(Dataset items)
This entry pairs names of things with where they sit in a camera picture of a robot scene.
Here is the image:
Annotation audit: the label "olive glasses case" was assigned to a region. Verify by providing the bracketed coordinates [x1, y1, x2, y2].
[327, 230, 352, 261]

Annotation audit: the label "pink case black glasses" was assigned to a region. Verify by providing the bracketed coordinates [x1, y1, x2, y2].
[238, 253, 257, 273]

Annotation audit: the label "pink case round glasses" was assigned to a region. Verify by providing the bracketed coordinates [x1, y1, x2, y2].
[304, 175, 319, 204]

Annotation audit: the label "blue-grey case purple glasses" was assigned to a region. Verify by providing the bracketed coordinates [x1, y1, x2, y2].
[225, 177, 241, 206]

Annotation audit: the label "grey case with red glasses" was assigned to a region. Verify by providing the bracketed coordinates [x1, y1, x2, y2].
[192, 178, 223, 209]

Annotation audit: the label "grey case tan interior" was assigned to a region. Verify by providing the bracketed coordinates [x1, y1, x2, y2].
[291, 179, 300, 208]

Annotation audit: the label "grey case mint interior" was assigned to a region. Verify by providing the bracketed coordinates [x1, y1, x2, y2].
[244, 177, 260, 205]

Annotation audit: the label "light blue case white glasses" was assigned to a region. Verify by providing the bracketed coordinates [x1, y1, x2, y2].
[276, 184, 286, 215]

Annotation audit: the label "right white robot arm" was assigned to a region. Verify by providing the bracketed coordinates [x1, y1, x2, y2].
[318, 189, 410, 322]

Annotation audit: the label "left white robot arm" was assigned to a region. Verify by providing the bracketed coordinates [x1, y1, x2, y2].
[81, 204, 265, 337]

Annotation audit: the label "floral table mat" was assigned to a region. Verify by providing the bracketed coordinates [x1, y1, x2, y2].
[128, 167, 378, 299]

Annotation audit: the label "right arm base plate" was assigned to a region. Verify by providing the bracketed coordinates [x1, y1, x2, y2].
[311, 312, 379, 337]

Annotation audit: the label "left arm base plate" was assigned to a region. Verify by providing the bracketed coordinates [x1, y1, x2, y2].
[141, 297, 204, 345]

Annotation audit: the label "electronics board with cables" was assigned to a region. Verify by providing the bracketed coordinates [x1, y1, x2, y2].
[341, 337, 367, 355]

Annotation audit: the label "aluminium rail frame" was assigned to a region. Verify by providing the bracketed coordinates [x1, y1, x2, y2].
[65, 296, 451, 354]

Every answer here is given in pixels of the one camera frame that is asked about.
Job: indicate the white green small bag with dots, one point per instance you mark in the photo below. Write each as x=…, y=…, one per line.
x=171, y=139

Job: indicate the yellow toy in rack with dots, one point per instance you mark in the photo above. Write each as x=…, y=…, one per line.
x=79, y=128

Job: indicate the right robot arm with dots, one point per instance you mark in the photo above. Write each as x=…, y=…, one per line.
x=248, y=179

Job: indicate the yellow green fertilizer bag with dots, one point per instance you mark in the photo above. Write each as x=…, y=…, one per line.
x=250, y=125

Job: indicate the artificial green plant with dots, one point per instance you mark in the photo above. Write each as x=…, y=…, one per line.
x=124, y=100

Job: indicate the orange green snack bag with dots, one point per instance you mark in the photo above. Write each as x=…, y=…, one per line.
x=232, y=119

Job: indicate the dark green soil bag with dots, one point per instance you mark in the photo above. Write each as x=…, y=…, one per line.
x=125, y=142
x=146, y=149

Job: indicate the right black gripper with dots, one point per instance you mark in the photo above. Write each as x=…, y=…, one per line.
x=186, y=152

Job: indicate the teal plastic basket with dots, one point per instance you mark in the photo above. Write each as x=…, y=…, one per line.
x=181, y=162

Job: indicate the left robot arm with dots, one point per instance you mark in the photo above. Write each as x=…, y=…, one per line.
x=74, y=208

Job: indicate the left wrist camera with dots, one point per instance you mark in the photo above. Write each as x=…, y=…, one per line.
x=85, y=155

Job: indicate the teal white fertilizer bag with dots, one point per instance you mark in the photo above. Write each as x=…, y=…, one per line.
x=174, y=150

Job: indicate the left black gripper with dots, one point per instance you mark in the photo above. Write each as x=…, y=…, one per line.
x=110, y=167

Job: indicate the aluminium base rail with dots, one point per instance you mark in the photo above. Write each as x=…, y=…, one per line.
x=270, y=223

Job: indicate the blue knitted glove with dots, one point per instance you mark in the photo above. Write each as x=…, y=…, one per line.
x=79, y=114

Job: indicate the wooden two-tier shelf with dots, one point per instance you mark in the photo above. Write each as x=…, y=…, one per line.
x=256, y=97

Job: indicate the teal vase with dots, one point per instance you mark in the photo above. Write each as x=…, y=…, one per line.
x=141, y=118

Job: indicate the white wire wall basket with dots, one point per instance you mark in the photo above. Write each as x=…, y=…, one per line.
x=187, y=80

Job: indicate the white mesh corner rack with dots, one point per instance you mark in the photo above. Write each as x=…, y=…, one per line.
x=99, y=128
--
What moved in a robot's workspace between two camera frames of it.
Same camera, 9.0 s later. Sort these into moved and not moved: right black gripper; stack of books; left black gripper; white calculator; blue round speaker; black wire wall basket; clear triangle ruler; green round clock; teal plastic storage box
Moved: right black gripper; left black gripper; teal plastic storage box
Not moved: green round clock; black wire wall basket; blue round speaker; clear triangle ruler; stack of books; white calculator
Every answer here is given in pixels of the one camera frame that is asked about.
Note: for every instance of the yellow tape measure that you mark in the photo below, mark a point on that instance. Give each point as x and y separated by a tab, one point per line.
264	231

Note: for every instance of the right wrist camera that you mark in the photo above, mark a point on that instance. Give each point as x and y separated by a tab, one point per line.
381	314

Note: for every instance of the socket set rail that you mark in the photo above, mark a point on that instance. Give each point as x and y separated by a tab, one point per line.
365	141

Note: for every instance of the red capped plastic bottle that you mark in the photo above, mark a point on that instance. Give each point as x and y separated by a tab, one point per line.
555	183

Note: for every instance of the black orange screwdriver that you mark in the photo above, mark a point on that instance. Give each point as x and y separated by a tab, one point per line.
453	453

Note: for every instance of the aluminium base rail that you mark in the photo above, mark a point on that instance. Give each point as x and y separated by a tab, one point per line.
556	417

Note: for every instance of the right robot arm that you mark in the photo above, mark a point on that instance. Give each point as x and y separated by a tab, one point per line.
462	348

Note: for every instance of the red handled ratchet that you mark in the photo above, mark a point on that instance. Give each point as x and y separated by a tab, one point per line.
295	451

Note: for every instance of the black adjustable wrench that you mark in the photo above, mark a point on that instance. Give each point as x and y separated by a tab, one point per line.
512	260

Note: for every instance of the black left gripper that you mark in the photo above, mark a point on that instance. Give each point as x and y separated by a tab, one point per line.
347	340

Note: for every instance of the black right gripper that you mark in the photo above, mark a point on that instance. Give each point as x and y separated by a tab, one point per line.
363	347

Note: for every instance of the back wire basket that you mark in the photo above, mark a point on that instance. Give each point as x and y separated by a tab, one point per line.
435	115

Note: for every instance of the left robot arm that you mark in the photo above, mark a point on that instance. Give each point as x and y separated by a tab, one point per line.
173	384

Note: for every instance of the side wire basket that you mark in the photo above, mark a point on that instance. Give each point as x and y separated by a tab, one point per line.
--
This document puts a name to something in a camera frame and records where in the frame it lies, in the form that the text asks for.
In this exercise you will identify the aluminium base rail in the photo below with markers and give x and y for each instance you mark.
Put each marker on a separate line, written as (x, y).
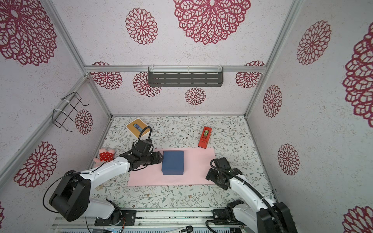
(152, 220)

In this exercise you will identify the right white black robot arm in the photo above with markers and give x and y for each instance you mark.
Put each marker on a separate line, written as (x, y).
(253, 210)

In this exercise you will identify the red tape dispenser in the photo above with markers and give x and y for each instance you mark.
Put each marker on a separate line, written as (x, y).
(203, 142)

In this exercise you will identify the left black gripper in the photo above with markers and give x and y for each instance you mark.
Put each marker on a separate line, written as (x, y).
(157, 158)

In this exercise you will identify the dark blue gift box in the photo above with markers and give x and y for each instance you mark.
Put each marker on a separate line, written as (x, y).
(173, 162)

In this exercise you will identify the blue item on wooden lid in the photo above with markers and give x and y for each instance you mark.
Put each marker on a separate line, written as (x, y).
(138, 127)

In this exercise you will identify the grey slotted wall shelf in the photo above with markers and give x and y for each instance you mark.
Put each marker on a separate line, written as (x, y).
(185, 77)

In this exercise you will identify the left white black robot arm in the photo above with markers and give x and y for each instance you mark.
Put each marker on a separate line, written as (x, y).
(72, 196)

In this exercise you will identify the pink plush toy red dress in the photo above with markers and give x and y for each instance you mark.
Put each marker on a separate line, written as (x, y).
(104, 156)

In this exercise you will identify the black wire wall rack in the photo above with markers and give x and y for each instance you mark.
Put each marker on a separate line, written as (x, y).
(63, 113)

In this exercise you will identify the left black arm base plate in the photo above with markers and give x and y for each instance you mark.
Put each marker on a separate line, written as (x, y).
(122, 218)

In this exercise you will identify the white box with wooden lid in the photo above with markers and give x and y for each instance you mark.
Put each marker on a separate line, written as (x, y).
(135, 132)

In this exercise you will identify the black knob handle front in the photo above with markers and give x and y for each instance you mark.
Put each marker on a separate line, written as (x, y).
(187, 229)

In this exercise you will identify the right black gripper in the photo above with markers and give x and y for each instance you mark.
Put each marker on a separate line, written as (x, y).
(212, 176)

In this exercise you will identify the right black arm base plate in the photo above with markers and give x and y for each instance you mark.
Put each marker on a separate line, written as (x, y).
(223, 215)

# [TASK TO CARRY OUT]
Whenever a line in the data holds "where", copy that line.

# [YOUR SOLUTION]
This entry pairs names of things with where they sit in a camera picture of a robot scene.
This document puts a name to something in a camera frame and records where in the frame it lies, in the form that the text asks for.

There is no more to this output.